**EXERCISE OBJECTIVE:** List each line of the data in which the string "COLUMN" appears.

*** Opening INFORMATION PROVIDED ***

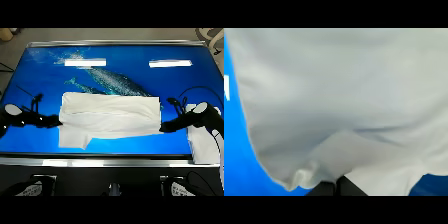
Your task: Fold the shirts.
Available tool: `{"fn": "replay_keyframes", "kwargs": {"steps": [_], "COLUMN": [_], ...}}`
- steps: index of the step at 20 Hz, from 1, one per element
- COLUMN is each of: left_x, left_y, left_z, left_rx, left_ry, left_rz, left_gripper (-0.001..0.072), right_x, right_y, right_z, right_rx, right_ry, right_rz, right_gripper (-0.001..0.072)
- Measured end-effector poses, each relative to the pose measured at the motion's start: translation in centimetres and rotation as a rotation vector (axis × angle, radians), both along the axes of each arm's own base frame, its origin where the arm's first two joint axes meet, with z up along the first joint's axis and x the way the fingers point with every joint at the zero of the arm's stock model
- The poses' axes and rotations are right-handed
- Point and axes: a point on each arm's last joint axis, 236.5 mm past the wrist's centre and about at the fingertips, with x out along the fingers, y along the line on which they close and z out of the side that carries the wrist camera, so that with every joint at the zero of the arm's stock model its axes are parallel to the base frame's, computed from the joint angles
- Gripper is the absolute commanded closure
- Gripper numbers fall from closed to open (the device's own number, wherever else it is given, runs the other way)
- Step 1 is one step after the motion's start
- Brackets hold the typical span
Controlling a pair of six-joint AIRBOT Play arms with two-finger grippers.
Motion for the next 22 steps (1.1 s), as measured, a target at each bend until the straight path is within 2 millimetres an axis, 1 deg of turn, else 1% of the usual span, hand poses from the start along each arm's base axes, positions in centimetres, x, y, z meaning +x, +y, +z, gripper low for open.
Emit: {"fn": "replay_keyframes", "kwargs": {"steps": [2,5,7,9,12,14,16,19,20,21,22], "left_x": [2.6,6.9,9.8,12.5,15.8,17.5,18.3,18.2,17.8,17.3,17.1], "left_y": [0.1,0.4,0.2,-0.1,-0.3,-0.1,-0.1,-0.5,-0.8,-1.0,-1.2], "left_z": [2.2,3.9,4.3,4.5,4.4,3.8,2.7,-0.1,-1.0,-1.8,-2.3], "left_rx": [-0.001,-0.007,-0.028,-0.05,-0.072,-0.08,-0.091,-0.109,-0.115,-0.12,-0.123], "left_ry": [-0.054,-0.106,-0.123,-0.139,-0.15,-0.146,-0.123,-0.041,-0.007,0.028,0.051], "left_rz": [-0.007,0.007,0.012,0.02,0.033,0.043,0.051,0.052,0.048,0.042,0.04], "left_gripper": [0.0686,0.0685,0.0685,0.0685,0.0685,0.0685,0.0685,0.0683,0.0622,0.0421,0.0169], "right_x": [3.1,7.0,9.6,12.4,15.6,16.9,17.3,16.7,16.3,16.0,15.9], "right_y": [-0.8,-1.5,-1.5,-1.0,-0.6,-1.2,-1.8,-2.3,-2.3,-2.3,-2.2], "right_z": [1.4,2.3,2.2,2.1,1.6,1.2,0.4,-1.2,-1.7,-2.1,-2.3], "right_rx": [-0.022,-0.03,-0.036,-0.046,-0.077,-0.114,-0.148,-0.172,-0.172,-0.173,-0.171], "right_ry": [-0.082,-0.146,-0.18,-0.221,-0.266,-0.276,-0.264,-0.207,-0.18,-0.161,-0.152], "right_rz": [-0.008,-0.023,-0.022,-0.009,0.006,-0.005,-0.007,0.002,0.009,0.009,0.005], "right_gripper": [0.0694,0.0694,0.0694,0.0694,0.0693,0.0693,0.0692,0.0689,0.0579,0.0286,0.0085]}}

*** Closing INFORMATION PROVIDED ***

**RESULT OF THIS TASK:**
Available tool: `{"fn": "replay_keyframes", "kwargs": {"steps": [_], "COLUMN": [_], ...}}`
- COLUMN is each of: left_x, left_y, left_z, left_rx, left_ry, left_rz, left_gripper (-0.001..0.072), right_x, right_y, right_z, right_rx, right_ry, right_rz, right_gripper (-0.001..0.072)

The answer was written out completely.